* Assignment
Filter out every line below that lacks "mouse", and copy the rest.

* Data
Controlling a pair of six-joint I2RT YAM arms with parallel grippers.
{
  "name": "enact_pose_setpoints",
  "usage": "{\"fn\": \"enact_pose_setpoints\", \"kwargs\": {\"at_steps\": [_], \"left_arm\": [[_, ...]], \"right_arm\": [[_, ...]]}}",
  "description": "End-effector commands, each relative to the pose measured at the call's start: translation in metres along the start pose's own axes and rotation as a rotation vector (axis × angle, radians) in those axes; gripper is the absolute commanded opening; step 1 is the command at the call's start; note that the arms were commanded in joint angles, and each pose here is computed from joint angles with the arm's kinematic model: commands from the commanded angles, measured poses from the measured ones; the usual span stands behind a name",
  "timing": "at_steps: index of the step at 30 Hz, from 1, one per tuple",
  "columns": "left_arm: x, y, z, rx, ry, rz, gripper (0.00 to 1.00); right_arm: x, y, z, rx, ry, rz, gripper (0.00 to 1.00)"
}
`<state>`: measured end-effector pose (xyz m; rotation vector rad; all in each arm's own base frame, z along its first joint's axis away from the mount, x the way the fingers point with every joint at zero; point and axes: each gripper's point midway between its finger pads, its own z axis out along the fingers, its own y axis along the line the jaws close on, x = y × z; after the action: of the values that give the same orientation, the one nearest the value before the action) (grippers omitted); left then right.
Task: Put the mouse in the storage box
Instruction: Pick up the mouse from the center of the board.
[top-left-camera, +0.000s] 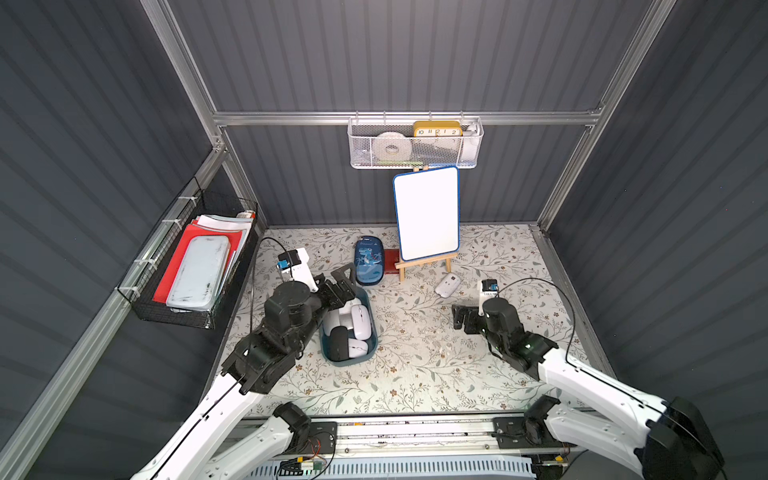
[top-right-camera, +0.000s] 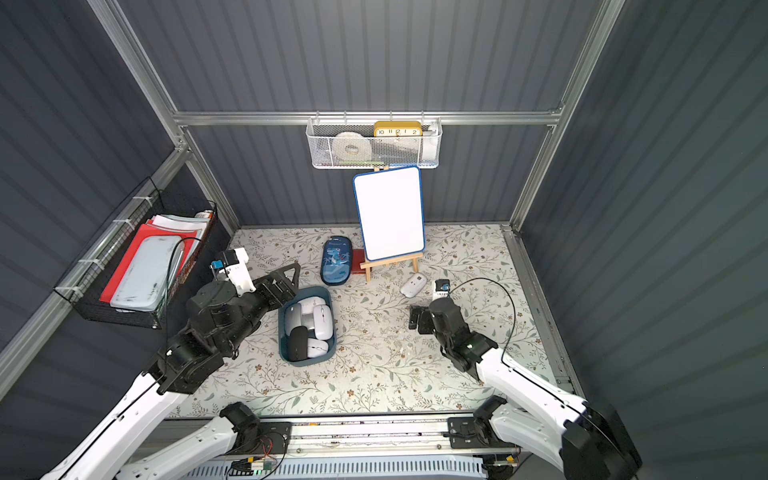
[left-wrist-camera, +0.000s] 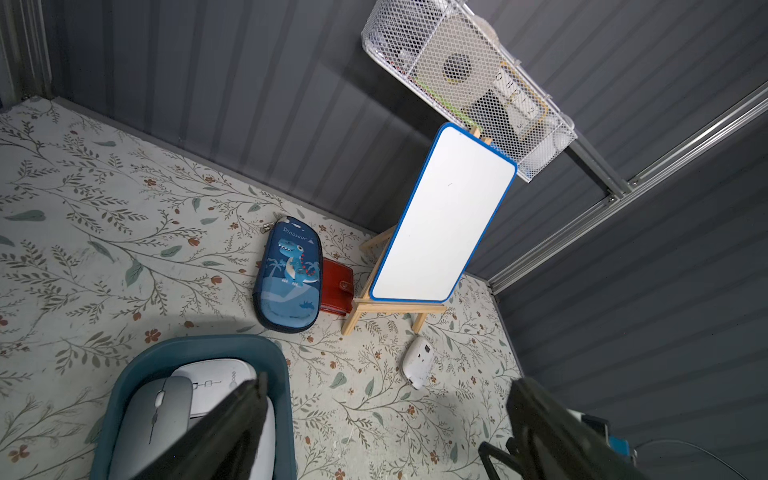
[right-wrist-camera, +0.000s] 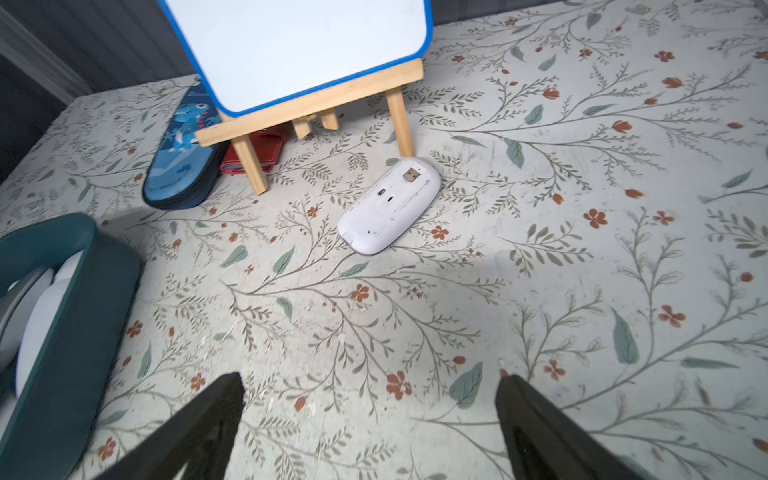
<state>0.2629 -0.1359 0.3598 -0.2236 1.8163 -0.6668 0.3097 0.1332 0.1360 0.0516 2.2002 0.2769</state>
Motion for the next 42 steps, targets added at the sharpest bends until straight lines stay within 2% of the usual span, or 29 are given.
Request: {"fn": "enact_pose_setpoints", "kwargs": {"at_steps": [1, 5, 11, 14, 17, 21, 27, 33, 42], "left_arm": [[0.001, 0.001, 0.001, 0.002, -0.006, 0.012, 0.96], [0.002, 0.004, 0.003, -0.018, -0.002, 0.005, 0.96], [0.002, 0.006, 0.003, -0.03, -0.003, 0.002, 0.97], [0.001, 0.005, 0.001, -0.028, -0.006, 0.001, 0.97], [0.003, 0.005, 0.003, -0.027, -0.002, 0.004, 0.97], [0.005, 0.008, 0.011, -0.059, 0.0, 0.013, 0.98], [0.012, 0.011, 0.019, -0.083, 0.024, 0.025, 0.98], [0.011, 0.011, 0.018, -0.085, 0.019, 0.025, 0.98], [0.015, 0.011, 0.02, -0.089, 0.029, 0.033, 0.98]], "right_arm": [[0.016, -0.01, 0.022, 0.079, 0.208, 0.073, 0.99], [0.005, 0.008, 0.052, 0.114, 0.339, 0.169, 0.99], [-0.003, 0.006, 0.099, 0.265, 0.361, 0.327, 0.99], [0.0, -0.005, 0.109, 0.368, 0.382, 0.358, 0.99], [0.001, -0.011, 0.122, 0.412, 0.373, 0.371, 0.99], [0.01, -0.012, 0.143, 0.412, 0.419, 0.403, 0.99], [0.021, -0.007, 0.164, 0.384, 0.459, 0.378, 0.99], [0.034, -0.014, 0.171, 0.419, 0.503, 0.334, 0.97], [0.042, -0.021, 0.178, 0.421, 0.538, 0.199, 0.84]]}}
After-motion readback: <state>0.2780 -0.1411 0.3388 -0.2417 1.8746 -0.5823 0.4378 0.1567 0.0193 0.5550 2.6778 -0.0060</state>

* Response
Task: Put the mouse in the storage box
Instruction: Pick up the mouse from the center of the board.

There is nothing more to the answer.